(Requirement) The result should hold only the lines from the one with "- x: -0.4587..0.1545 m" through the final line of the data below, transcribed exactly, pictures left out.

(The data)
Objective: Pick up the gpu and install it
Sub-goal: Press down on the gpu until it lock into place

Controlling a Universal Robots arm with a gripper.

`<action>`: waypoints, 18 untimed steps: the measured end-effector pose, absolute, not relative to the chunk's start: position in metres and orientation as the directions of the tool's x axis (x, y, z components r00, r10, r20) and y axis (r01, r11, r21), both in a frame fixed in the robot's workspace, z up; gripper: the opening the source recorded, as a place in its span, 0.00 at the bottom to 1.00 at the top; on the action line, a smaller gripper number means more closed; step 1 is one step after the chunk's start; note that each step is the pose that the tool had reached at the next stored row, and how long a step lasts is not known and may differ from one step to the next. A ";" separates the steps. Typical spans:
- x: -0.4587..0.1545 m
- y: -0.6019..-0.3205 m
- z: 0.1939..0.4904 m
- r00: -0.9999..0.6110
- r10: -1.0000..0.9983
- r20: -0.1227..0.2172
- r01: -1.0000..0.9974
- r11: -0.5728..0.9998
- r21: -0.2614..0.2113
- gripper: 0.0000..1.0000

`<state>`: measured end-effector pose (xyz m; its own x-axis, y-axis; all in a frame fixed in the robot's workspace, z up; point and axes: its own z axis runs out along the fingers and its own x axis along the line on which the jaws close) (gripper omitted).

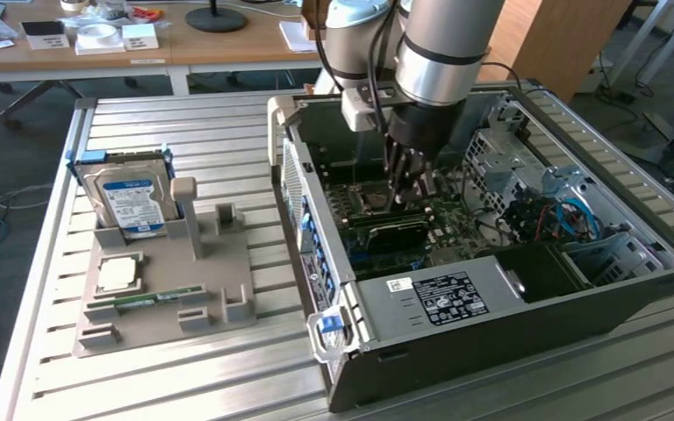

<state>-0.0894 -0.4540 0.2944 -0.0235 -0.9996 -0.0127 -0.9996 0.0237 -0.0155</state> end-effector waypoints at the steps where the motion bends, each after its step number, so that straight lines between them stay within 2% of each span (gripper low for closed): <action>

(Written answer)
- x: -0.4587..0.1545 m
- y: -0.6019..-0.3205 m
- z: 0.1939..0.4904 m
- r00: -0.9999..0.6110
- r10: -1.0000..0.9983
- r20: -0.1227..0.2172
- r01: -1.0000..0.9974
- r11: -0.5728..0.9998
- r21: -0.2614..0.2113
- gripper: 0.0000..1.0000

`<state>`: measured end-effector pose (xyz m; its own x-axis, y-axis; all in a frame fixed in the robot's workspace, z up; point and axes: its own z axis runs out along the fingers and its own x axis along the line on which the jaws close) (gripper omitted).


<state>-0.0894 -0.4540 0.2944 -0.0235 -0.9996 -0.0127 -0.9996 0.0237 -0.0155</state> end-effector waypoints at the steps where the motion bends, each after its step number, so that straight lines between them stay within 2% of each span (gripper low for closed): <action>

For this exercise, nothing more remains to be given.